Top-level functions

read(path, kind=None, sub_pattern=None, multiple=True, concat_method='db', parallel=True, error_reporting='log', input_units=None, input_state_types=None, input_state_names=None, input_trajectory_id_maps=None)

Read all trajectories from a folder of trajectory folder.

The function will attempt to automatically detect the type of the trajectory if kind is not set. If path is a directory containing multiple trajectory sub-directories or files with multiple=True, this function will attempt to load all those subdirectories in parallel. To limit the number of considered trajectories, you can provide sub_pattern as a glob pattern to filter directory entries to be considered It will extract as much information from the trajectory as possible and return it in a standard shnitsel format.

If multiple trajectories are loaded, they need to be combined into one return object. The method for this can be configured via concat_method. By default, concat_method=’layers’, a new dimension trajid will be introduced and different trajectories can be identified by their index along this dimension.

Please note, that additional entries along the time dimension in any variable will be padded by default values. You can either check the max_ts attribute for the maximum time index in the respective directory or check whether there are np.nan values in any of the observables. We recommend using the energy variable.

concat_method=’frames’ introduces a new dimension frame where each tick is a combination of trajid and time in the respective trajectory. Therefore, only valid frames will be present and no padding performed. concat_method=’list’ simply returns the list of successfully loaded trajectories without merging them. concat_method=’db’ returns a Tree-structured ShnitselDB object containing all of the trajectories. Only works if all trajectories contain the same compound/molecule. For concatenation except ‘list’, the same number of atoms and states must be present in all individual trajectories.

Error reporting can be configure between logging or raising exceptions via error_reporting.

If parallel=True, multiple processes will be used to load multiple different trajectories in parallel.

As some formats do not contain sufficient information to extract the input units of all variables, you can provide units (see shnitsel.units.definitions.py for unit names) of individual variables via input_units. input_units should be a dict mapping default variable names to the respective unit. The individual variable names should adhere to the shnitsel-format standard, e.g. atXYZ, force, energy, dip_perm. Unknown names or names not present in the loaded data will be ignored without warning. If no overrides are provided, the read function will use internal defaults for all variables.

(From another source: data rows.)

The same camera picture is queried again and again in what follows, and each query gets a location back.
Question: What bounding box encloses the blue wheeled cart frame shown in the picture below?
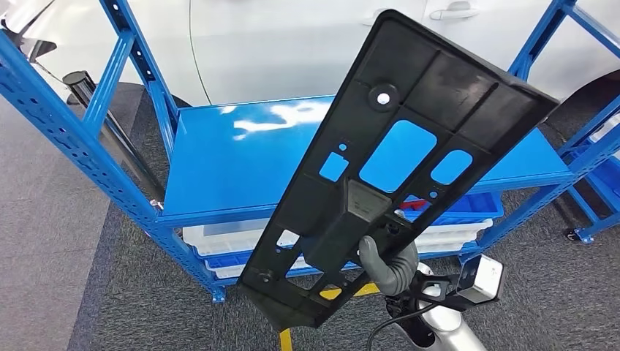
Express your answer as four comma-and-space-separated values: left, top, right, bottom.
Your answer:
562, 113, 620, 245

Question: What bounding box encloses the white car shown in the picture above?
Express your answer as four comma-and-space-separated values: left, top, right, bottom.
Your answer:
0, 0, 620, 107

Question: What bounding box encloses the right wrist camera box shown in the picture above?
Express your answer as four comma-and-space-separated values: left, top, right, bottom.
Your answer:
456, 254, 504, 305

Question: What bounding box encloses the yellow floor tape square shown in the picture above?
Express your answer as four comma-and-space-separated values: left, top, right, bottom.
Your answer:
278, 283, 381, 351

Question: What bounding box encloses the large white plastic tray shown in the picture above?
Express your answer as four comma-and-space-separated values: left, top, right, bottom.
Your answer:
183, 218, 301, 257

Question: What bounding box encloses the stanchion post with chrome base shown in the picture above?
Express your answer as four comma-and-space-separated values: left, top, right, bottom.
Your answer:
63, 71, 166, 202

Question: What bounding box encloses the blue plastic bin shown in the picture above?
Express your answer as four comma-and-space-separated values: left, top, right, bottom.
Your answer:
401, 192, 504, 226

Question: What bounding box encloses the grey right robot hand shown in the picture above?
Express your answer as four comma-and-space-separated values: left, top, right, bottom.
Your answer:
358, 235, 420, 298

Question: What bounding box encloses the white flat plastic tray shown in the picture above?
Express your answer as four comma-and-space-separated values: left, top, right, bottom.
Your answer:
414, 219, 494, 241
205, 257, 311, 281
416, 232, 480, 254

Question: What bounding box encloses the blue metal shelf rack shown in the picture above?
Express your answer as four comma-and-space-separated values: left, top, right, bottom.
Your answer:
0, 0, 620, 303

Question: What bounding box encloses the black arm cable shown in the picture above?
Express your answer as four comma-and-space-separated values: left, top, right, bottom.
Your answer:
366, 302, 437, 351

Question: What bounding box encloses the black plastic panel part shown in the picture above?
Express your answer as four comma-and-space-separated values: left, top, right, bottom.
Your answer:
236, 10, 560, 333

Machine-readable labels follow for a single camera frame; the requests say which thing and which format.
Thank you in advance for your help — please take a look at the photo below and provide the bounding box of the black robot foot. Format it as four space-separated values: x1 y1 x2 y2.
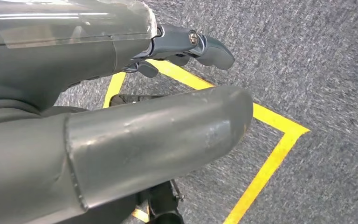
109 93 186 224

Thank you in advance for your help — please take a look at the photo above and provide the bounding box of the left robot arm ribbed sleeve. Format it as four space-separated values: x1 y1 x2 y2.
0 99 71 127

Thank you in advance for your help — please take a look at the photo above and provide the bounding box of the yellow floor tape square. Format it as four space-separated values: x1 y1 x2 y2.
103 58 311 224

Similarly, as many output formats do not provide state multiplicity or state name information, we allow for the provision of state types (via input_state_types) and of state names (via input_state_names). Both can either be provided as a list of values for the states in the input in ascending index order or as a function that assigns the correct values to the coordinates state_types or state_names in the trajectory respectively. Types are either 1, 2, or 3, whereas names are commonly of the format “S0”, “D0”, “T0”. Do not modify any other variables within the respective function. If you modify any variable, use the mark_variable_assigned(variable) function, i.e. mark_variable_assigned(dataset.state_types) or mark_variable_assigned(dataset.state_names) respectively, to notify shnitsel of the respective update. If the notification is not applied, the coordinate may be dropped due to a supposed lack of assigned values.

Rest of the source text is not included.